The following data has a line with "- times: time" and a line with "- Order of the". Write out exactly those lines and all the lines between them.

Top of SUPPLIED MATERIAL

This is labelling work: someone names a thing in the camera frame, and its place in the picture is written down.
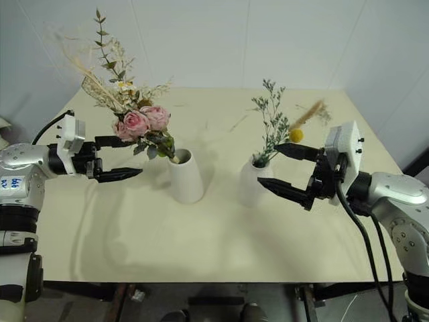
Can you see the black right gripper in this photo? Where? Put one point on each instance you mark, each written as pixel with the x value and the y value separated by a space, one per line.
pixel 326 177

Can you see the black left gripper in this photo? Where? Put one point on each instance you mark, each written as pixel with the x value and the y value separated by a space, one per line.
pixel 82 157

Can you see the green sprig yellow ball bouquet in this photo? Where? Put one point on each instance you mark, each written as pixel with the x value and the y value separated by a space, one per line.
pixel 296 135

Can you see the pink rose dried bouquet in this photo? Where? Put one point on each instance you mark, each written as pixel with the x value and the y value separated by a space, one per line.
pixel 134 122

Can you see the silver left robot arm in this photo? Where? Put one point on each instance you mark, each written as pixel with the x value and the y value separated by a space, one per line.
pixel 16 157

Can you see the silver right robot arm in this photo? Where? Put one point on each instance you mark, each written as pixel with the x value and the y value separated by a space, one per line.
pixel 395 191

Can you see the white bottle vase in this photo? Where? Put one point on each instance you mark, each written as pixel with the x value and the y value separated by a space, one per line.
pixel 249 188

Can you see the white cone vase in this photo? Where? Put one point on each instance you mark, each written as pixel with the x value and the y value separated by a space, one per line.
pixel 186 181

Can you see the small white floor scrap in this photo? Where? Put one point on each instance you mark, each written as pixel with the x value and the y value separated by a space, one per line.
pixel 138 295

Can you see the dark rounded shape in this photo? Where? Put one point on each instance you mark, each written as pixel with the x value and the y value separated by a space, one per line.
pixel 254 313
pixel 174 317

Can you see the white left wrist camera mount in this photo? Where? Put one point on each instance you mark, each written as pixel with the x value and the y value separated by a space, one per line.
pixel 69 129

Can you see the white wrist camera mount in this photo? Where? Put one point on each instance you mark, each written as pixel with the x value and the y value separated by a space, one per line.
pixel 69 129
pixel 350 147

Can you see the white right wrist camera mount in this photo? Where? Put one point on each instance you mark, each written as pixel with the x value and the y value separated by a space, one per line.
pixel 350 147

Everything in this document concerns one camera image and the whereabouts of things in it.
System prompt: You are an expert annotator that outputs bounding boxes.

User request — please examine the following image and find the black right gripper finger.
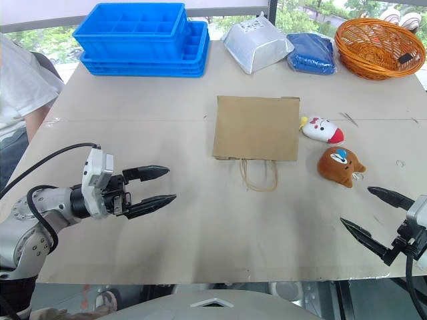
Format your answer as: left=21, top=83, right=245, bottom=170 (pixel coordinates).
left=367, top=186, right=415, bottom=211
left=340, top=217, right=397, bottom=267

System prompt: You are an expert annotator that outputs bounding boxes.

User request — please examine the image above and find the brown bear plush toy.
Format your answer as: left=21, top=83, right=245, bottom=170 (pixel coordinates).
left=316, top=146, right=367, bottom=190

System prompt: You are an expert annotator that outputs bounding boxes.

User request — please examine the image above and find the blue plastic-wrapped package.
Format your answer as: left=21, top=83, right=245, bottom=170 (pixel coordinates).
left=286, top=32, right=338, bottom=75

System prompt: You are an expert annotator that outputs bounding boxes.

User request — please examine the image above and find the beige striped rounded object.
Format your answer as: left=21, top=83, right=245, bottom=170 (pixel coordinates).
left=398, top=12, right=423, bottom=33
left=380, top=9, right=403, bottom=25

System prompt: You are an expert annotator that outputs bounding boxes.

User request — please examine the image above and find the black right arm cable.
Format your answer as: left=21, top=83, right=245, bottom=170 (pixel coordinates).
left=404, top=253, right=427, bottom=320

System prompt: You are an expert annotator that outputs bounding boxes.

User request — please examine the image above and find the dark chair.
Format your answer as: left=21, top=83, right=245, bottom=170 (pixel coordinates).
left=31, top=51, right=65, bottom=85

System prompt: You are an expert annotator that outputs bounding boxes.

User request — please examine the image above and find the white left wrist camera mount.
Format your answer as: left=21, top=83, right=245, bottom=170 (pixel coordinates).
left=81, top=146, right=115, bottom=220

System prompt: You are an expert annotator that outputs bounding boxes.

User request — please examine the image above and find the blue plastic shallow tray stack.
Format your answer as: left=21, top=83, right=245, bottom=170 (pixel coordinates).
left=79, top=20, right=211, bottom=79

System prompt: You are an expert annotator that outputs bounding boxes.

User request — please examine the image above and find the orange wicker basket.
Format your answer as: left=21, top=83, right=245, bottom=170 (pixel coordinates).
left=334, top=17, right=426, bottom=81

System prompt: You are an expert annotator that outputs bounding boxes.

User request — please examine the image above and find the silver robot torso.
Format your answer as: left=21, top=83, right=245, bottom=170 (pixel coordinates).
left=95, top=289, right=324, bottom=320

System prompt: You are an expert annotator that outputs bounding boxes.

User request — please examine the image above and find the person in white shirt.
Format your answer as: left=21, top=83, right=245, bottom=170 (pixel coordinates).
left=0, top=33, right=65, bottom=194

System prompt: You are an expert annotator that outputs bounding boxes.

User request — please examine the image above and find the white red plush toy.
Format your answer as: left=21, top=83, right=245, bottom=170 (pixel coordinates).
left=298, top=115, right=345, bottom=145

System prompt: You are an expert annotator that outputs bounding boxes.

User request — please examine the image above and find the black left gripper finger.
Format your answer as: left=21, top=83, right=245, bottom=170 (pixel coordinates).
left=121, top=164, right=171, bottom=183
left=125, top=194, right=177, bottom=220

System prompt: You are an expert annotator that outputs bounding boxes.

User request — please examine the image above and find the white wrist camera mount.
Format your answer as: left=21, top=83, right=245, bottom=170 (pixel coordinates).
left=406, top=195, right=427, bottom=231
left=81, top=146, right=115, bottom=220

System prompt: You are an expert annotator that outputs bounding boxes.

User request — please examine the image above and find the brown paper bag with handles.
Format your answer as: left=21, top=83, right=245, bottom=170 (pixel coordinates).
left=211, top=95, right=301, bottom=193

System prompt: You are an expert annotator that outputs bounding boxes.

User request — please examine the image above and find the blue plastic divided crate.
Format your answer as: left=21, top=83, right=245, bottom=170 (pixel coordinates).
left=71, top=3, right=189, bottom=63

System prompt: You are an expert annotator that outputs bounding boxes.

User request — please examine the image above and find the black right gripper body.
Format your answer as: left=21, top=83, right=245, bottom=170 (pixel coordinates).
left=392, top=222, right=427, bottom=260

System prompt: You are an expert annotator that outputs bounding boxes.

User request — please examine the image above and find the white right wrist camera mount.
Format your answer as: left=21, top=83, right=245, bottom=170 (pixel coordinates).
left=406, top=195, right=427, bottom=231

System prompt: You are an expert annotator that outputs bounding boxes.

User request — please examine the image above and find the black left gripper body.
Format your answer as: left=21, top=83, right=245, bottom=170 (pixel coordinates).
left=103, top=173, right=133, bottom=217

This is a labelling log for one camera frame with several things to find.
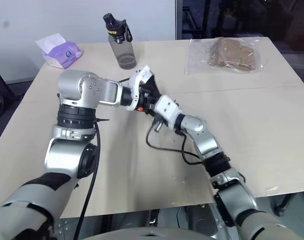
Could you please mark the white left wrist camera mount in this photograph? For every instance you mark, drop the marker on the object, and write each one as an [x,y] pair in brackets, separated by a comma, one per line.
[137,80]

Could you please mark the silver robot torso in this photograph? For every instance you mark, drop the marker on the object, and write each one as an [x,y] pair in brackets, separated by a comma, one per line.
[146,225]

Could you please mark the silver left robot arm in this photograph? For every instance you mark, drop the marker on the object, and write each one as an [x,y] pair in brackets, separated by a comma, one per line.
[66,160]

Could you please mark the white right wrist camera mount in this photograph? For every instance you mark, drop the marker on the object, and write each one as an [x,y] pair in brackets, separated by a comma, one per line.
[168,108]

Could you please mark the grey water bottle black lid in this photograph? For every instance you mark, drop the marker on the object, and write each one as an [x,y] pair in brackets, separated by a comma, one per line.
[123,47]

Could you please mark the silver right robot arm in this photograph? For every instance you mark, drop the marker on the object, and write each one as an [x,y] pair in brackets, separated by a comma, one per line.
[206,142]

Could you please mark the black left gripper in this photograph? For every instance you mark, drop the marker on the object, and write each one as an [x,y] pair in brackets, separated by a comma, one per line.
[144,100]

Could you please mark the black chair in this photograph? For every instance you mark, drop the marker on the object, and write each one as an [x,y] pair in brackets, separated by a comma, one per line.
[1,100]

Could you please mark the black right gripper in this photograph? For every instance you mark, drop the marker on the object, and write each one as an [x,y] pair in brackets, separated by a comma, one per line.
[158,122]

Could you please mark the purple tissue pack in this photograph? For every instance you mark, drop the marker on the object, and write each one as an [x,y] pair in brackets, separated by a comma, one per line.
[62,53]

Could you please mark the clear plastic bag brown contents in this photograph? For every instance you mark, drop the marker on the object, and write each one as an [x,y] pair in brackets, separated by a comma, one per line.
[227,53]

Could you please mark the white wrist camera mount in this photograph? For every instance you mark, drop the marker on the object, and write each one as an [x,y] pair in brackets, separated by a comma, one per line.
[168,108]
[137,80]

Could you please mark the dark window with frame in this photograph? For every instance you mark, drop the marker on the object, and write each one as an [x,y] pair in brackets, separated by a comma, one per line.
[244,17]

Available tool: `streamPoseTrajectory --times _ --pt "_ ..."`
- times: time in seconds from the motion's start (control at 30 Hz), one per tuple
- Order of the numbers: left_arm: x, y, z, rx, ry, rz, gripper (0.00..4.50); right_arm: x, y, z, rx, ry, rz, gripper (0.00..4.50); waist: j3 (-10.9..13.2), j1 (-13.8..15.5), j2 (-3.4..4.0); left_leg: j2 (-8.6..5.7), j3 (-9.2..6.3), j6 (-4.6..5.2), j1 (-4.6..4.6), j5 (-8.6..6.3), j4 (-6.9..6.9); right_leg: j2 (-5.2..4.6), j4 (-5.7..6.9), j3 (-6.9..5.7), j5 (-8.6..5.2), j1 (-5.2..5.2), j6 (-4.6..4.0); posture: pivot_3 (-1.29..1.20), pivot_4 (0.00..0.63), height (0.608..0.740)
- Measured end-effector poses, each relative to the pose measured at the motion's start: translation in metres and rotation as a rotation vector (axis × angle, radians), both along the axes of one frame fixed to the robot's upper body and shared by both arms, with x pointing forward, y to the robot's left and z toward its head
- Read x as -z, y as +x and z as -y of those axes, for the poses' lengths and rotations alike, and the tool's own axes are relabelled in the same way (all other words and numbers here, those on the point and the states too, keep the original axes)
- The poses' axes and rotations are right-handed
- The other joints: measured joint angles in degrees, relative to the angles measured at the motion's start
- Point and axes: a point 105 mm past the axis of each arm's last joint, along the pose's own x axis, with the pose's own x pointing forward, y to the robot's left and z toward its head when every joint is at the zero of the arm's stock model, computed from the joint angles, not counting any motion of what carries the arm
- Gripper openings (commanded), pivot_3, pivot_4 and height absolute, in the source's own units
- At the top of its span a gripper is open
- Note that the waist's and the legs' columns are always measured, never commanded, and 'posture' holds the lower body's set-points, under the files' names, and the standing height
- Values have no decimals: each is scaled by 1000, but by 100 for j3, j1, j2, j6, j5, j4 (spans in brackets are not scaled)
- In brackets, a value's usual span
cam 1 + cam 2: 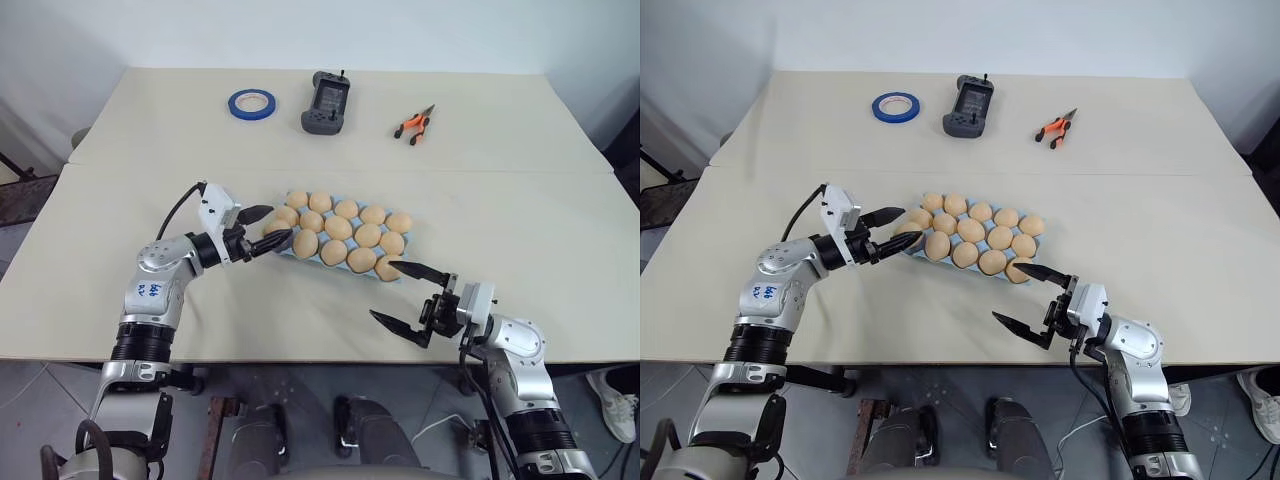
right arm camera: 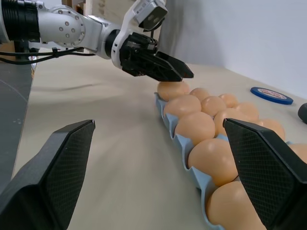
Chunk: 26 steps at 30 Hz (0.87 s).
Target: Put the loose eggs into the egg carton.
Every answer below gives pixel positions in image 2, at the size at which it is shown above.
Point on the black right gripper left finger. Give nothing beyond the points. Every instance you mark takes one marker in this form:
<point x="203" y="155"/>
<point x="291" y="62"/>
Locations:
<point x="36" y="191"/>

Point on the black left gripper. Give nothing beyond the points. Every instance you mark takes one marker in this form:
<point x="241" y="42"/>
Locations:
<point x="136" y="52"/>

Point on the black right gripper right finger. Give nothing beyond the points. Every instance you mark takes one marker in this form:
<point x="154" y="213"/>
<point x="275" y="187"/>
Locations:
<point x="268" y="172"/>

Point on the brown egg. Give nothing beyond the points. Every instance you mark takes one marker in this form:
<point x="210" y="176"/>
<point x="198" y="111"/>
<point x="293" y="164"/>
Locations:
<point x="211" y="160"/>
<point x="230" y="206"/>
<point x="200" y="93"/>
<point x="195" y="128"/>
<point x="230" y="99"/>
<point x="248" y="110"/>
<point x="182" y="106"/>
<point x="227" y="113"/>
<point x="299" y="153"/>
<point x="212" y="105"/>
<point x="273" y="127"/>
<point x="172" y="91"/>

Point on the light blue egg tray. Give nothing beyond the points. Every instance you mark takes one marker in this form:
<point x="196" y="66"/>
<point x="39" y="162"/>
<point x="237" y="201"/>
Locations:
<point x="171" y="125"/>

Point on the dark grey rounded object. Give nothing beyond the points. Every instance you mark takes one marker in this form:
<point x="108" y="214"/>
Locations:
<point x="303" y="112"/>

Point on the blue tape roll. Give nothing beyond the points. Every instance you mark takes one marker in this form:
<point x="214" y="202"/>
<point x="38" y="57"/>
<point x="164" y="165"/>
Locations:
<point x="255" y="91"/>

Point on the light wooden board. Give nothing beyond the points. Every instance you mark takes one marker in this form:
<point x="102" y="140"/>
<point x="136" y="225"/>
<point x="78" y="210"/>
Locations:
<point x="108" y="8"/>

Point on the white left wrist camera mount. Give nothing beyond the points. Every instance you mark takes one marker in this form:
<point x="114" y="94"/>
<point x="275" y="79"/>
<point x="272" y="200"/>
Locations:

Bottom of SUPPLIED MATERIAL

## RESULT FOR THIS TASK
- times: time in seconds from the motion's start (control at 30 Hz), one per tuple
- Order of the numbers: left_arm: x, y, z, rx, ry, rz, gripper (0.00..4.50); right_arm: x, y, z, rx, ry, rz, gripper (0.00..4.50); waist: j3 (-10.9..13.2), j1 (-13.8..15.5), j2 (-3.4..4.0); left_leg: j2 (-8.6..5.7), j3 (-9.2..6.3), j6 (-4.6..5.2), j1 (-4.6..4.6), j5 (-8.6..6.3), j4 (-6.9..6.9); right_leg: j2 (-5.2..4.6), j4 (-5.7..6.9), j3 (-6.9..5.7), j5 (-8.6..5.2), j1 (-5.2..5.2), j6 (-4.6..4.0); posture: pivot_3 (-1.29..1.20), pivot_4 (0.00..0.63), height (0.608..0.740)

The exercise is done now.